Prompt:
For this task, copy the data that follows exactly, keeping every character.

Supplied material Block Start

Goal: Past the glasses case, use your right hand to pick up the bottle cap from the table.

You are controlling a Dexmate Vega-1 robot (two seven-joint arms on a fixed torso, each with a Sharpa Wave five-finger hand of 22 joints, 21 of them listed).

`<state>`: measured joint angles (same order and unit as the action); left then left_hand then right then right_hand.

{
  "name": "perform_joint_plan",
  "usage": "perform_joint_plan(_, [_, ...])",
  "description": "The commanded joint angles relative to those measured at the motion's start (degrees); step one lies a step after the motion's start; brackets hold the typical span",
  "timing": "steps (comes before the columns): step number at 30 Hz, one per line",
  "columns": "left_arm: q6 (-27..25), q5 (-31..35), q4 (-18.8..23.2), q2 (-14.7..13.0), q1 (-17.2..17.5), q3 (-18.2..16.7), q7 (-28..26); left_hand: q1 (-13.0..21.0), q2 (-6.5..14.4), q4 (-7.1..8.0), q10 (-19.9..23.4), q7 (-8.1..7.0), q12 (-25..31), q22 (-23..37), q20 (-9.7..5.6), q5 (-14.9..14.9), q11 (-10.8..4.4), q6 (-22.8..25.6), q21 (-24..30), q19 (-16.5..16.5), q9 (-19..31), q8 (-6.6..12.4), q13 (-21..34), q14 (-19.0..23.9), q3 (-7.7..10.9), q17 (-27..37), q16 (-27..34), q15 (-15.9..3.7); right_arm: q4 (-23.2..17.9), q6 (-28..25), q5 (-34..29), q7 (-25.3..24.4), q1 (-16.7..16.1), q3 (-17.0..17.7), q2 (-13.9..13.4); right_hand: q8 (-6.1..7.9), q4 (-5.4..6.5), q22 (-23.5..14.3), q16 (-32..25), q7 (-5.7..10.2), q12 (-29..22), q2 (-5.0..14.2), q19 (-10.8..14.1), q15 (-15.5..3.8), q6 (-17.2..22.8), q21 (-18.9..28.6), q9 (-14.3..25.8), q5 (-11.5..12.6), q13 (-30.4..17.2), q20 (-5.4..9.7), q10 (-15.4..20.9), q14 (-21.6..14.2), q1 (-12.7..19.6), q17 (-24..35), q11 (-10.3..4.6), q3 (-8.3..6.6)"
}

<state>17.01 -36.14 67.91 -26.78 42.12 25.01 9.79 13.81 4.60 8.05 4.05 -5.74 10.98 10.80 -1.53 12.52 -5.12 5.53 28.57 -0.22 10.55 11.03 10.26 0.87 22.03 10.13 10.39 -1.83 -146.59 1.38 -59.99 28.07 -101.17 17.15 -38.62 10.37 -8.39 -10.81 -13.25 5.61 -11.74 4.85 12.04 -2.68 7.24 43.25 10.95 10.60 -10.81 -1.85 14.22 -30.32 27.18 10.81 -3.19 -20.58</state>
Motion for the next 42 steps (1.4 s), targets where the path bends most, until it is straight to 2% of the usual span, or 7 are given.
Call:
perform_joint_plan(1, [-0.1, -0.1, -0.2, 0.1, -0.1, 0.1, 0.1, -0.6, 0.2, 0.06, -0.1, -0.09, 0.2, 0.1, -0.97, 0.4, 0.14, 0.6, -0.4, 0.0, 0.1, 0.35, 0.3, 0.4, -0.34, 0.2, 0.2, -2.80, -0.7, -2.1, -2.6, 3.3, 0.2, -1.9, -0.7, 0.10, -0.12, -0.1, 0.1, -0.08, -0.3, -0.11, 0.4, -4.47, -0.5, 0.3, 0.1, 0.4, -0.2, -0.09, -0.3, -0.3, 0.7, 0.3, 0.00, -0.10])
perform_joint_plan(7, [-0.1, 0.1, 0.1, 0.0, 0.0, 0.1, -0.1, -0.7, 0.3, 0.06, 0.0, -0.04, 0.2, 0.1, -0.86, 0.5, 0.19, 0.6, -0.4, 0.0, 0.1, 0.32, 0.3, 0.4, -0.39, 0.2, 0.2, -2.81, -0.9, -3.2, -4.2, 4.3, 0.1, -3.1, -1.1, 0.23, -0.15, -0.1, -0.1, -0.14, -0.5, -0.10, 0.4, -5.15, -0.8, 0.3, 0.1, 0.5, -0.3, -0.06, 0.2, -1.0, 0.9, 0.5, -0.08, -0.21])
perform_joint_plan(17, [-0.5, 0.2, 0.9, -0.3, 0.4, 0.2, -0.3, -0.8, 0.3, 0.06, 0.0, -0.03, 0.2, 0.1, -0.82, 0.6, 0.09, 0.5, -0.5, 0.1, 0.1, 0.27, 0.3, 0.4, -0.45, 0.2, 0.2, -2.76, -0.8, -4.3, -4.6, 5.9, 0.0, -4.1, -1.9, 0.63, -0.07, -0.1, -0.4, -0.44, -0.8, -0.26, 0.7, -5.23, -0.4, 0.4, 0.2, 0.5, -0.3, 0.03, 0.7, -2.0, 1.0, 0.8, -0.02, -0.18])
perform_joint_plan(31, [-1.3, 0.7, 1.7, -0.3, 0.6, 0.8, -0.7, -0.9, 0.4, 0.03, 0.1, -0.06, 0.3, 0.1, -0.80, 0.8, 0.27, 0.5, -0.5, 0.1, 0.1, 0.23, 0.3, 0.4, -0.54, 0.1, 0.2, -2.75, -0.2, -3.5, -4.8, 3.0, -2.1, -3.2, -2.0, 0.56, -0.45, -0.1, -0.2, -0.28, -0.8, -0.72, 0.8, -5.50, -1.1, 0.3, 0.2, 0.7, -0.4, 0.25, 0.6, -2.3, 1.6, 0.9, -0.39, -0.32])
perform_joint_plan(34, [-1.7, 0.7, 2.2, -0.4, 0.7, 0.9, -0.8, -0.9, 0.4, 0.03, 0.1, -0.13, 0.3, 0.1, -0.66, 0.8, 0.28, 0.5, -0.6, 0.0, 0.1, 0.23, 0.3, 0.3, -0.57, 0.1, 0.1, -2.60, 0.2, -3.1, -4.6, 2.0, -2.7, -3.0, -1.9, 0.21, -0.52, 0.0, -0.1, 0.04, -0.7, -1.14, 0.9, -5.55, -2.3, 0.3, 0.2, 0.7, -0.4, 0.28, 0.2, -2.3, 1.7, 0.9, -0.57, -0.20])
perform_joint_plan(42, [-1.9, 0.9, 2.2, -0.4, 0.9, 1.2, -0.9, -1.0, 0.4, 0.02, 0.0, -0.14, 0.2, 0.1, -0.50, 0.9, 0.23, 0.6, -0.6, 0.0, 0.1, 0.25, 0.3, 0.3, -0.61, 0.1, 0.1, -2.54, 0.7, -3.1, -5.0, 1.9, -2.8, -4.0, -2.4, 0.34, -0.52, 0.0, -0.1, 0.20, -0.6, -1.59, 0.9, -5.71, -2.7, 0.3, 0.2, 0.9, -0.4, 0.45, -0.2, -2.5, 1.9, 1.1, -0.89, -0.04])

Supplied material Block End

Solved exercise:
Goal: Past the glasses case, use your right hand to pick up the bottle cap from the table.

You are controlling a Dexmate Vega-1 robot (two seven-joint arms on a fixed torso, each with a Sharpa Wave five-finger hand of 22 joints, 21 of them listed).

`<state>`: measured joint angles (same order and unit as the action); left then left_hand then right then right_hand.

{
  "name": "perform_joint_plan",
  "usage": "perform_joint_plan(_, [_, ...])",
  "description": "The commanded joint angles relative to those measured at the motion's start (degrees); step one lies a step after the motion's start; brackets hold the typical span",
  "timing": "steps (comes before the columns): step number at 30 Hz, one per line",
  "columns": "left_arm: q6 (-27..25), q5 (-31..35), q4 (-18.8..23.2), q2 (-14.7..13.0), q1 (-17.2..17.5), q3 (-18.2..16.7), q7 (-28..26); left_hand: q1 (-13.0..21.0), q2 (-6.5..14.4), q4 (-7.1..8.0), q10 (-19.9..23.4), q7 (-8.1..7.0), q12 (-25..31), q22 (-23..37), q20 (-9.7..5.6), q5 (-14.9..14.9), q11 (-10.8..4.4), q6 (-22.8..25.6), q21 (-24..30), q19 (-16.5..16.5), q9 (-19..31), q8 (-6.6..12.4), q13 (-21..34), q14 (-19.0..23.9), q3 (-7.7..10.9), q17 (-27..37), q16 (-27..34), q15 (-15.9..3.7); right_arm: q4 (-23.2..17.9), q6 (-28..25), q5 (-34..29), q7 (-25.3..24.4), q1 (-16.7..16.1), q3 (-17.0..17.7), q2 (-13.9..13.4); right_hand: q8 (-6.1..7.9), q4 (-5.4..6.5), q22 (-23.5..14.3), q16 (-32..25), q7 (-5.7..10.2), q12 (-29..22), q2 (-5.0..14.2), q19 (-10.8..14.1), q15 (-15.5..3.8), q6 (-17.2..22.8), q21 (-18.9..28.6), q9 (-14.3..25.8), q5 (-11.5..12.6), q13 (-30.4..17.2), q20 (-5.4..9.7), q10 (-15.4..20.9), q14 (-21.6..14.2), q1 (-12.7..19.6), q17 (-24..35), q11 (-10.3..4.6), q3 (-8.3..6.6)"
}

<state>17.01 -36.14 67.91 -26.78 42.12 25.01 9.79 13.81 4.60 8.05 4.05 -5.74 10.98 10.80 -1.53 12.52 -5.12 5.53 28.57 -0.22 10.55 11.03 10.26 0.87 22.03 10.13 10.39 -1.83 -146.59 1.38 -59.99 28.07 -101.17 17.15 -38.62 10.37 -8.39 -10.81 -13.25 5.61 -11.74 4.85 12.04 -2.68 7.24 43.25 10.95 10.60 -10.81 -1.85 14.22 -30.32 27.18 10.81 -3.19 -20.58</state>
Motion for the next 42 steps (1.4 s), targets where the path bends most, until it is straight to 2% of the usual span, or 7 are given.
Call:
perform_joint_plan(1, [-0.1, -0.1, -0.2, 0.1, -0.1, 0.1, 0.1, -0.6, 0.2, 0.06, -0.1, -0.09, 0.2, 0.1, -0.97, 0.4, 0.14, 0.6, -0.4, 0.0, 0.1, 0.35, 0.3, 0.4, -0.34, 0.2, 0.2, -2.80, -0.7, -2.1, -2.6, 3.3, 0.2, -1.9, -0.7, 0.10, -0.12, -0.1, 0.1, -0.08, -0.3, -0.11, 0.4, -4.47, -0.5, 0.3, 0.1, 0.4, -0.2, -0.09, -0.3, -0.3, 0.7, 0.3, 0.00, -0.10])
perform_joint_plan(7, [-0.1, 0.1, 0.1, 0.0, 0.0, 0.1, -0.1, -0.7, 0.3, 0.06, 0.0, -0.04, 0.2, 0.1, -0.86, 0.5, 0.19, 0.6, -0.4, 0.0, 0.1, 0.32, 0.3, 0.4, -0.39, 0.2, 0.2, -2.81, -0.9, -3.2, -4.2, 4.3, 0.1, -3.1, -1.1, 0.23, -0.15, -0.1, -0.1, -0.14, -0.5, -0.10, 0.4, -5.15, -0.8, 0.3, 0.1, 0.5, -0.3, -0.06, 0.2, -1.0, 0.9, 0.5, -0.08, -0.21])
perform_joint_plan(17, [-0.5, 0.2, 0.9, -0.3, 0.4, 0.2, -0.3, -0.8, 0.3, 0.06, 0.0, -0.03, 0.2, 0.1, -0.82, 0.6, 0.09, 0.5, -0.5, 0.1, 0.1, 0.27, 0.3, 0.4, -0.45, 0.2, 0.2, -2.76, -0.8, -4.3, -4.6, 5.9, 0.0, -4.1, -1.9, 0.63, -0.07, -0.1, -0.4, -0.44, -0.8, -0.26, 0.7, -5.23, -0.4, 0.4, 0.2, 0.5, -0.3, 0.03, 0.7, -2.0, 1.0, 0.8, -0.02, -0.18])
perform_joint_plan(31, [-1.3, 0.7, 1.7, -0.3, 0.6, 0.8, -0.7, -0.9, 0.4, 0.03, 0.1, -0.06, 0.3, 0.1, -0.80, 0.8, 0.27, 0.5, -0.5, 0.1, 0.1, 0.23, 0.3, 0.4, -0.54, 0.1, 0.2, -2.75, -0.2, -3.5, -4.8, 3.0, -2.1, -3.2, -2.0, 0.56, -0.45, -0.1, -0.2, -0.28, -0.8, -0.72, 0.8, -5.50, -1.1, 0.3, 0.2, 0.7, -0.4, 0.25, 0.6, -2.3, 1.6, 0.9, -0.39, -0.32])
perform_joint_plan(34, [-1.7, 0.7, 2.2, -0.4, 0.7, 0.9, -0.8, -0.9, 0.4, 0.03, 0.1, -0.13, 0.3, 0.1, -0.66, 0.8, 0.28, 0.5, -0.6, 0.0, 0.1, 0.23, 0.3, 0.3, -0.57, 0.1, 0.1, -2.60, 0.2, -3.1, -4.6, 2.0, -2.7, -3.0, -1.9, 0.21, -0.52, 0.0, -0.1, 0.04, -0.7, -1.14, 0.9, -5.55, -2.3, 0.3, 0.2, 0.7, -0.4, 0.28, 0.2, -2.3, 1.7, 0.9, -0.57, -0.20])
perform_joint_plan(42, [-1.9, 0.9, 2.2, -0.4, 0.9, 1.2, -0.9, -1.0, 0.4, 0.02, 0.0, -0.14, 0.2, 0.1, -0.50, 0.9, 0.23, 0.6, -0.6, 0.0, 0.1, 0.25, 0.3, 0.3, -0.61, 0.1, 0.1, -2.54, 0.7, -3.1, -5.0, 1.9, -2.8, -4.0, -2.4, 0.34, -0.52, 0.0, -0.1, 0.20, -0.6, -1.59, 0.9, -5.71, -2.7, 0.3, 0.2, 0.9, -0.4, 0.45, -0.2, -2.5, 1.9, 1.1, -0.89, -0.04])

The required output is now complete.